What has been said in Case No. 1 with respect to the charge of the Court upon the violation of G.S. § 14-136 is equally applicable here. The trial judge failed to instruct the jury that a violation of the statute would constitute negligence, and this failure constituted prejudicial error, and entitles plaintiffs in Case No. 2 to a new trial.

The plaintiffs Burlington Belt Corporation, et al, assign as error the failure of the Court to instruct the jury upon G.S. § 14-137 and G.S. § 14-139. As stated in Case No. 1, upon this Record on Appeal these statutes have no application.

The plaintiffs, Burlington Belt Corporation, et al, make numerous assignments of error to the ruling of the Court in allowing counsel for plaintiffs in Case No. 1 to propound questions to witnesses and in allowing counsel for plaintiffs in Case No. 1 to introduce certain exhibits. These assignments of error are without merit because Burlington Belt Corporation, et al, was successful in its defense of the action in Case No. 1, and the testimony and exhibits could not have been prejudicial.

Case No. 1 and Case No. 2

Since these cases must be retried we refrain from a discussion of the other assignments of error relating to the evidence allowed and rejected; the questions will probably not arise again.

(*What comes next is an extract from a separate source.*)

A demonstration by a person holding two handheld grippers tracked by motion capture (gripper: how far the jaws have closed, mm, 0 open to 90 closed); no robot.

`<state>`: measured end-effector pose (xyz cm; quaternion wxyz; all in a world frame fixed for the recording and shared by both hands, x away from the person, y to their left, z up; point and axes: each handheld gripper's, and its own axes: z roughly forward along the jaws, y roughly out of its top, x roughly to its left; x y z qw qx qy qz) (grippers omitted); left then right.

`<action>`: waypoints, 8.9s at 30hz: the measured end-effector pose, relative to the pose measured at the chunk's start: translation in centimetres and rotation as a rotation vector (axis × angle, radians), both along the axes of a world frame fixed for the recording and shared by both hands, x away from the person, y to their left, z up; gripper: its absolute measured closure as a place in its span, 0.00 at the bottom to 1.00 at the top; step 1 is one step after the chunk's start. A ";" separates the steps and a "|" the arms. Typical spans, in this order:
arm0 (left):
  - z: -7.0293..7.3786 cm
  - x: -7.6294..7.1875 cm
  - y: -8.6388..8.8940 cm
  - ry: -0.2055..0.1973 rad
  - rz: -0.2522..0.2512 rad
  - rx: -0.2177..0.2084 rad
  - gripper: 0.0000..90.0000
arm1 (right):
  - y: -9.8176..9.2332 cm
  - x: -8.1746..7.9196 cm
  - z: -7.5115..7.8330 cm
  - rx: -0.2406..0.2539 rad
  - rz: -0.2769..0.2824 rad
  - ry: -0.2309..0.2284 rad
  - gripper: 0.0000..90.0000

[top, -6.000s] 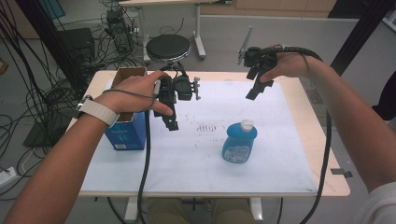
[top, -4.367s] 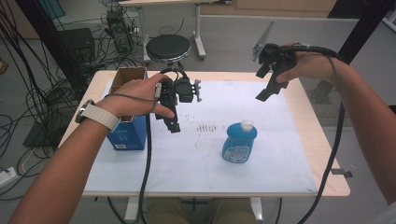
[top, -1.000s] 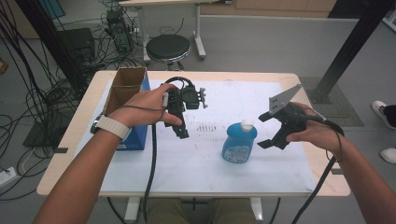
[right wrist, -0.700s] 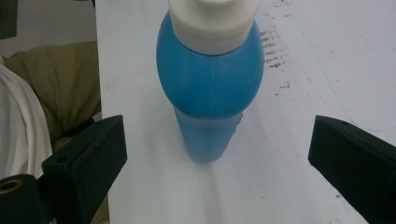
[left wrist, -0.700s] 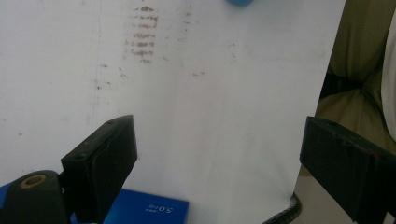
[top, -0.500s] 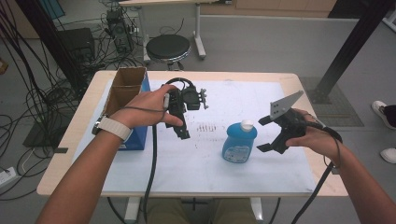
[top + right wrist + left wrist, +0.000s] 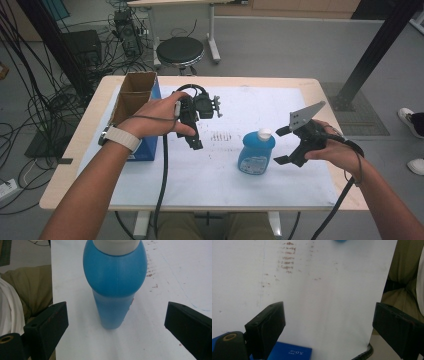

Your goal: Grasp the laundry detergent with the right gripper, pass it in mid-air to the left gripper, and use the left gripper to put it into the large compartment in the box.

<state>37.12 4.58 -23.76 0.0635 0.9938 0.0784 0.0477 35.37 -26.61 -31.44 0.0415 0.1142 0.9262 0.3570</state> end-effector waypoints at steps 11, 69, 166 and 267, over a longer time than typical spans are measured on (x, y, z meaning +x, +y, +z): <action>-0.1 0.0 0.0 0.002 0.001 -0.001 0.13 | 0.1 0.1 -0.2 0.013 -0.003 0.004 0.06; -0.1 0.1 0.4 0.002 0.018 -0.010 0.13 | 0.4 0.2 -0.4 0.027 -0.002 0.012 0.05; -0.2 0.2 0.7 -0.002 0.028 -0.022 0.13 | 0.5 0.3 -0.8 0.049 -0.010 0.010 0.05; -0.7 0.5 0.8 0.000 0.038 -0.036 0.13 | 2.8 0.2 -7.6 0.270 -0.013 -0.035 0.34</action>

In fairness to the trial judge we note that the Order consolidating these two cases for trial was entered by another Superior Court Judge, and the trial judge may have considered that he was bound to proceed with the consolidated trial. Whether cases should be consolidated for trial is to be determined in the exercise of his sound discretion by the judge who will preside during the trial; a consolidation *605 cannot be imposed upon the judge presiding at the trial by the preliminary Order of another trial judge.

In view of the conflict of interests between the plaintiffs in these two cases, and in view of the confusion as disclosed by the briefs, it appears that the ends of justice will best be served if each case is tried separately. We note that Burlington Belt Corporation, et al, plaintiffs in Case No. 2, joined with one of the defendants in the motion for consolidation; and it appears that Burlington Belt Corporation, et al, were more confused by the consolidation than any other party.

Upon each appeal we hold that the errors in the charge entitle the plaintiffs in each case to a

New trial.

MALLARD, C. J., and PARKER, J., concur.